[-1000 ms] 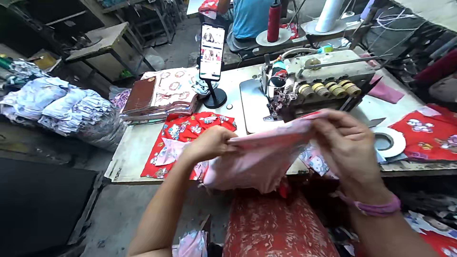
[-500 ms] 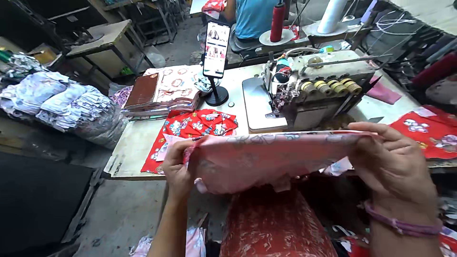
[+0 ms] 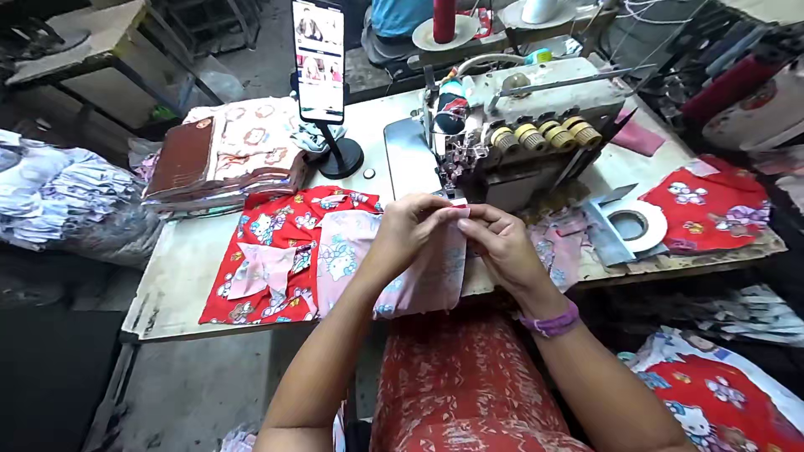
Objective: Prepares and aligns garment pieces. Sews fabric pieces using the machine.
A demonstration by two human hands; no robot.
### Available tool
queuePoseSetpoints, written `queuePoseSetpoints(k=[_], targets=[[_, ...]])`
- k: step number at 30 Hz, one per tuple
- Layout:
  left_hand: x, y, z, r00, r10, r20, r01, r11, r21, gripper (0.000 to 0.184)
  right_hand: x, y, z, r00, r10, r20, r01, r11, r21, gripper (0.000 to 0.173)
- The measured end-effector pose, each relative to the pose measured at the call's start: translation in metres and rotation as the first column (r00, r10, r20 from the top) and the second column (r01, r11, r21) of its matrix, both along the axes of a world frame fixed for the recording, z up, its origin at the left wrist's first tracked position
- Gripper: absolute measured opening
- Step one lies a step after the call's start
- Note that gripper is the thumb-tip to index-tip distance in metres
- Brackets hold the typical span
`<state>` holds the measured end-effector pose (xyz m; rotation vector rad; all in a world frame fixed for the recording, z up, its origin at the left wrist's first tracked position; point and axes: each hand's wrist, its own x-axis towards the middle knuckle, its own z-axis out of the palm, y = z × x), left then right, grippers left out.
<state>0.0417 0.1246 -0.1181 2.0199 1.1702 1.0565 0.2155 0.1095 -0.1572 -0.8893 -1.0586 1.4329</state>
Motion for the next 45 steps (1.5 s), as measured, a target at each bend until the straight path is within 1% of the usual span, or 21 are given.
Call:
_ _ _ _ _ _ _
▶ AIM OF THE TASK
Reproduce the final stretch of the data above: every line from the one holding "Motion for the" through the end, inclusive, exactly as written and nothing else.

▶ FINAL ANSWER
Motion for the next 45 steps (1.5 s), as measured, a target at each bend until the straight path is within 1% of the usual span, or 21 are given.
Call:

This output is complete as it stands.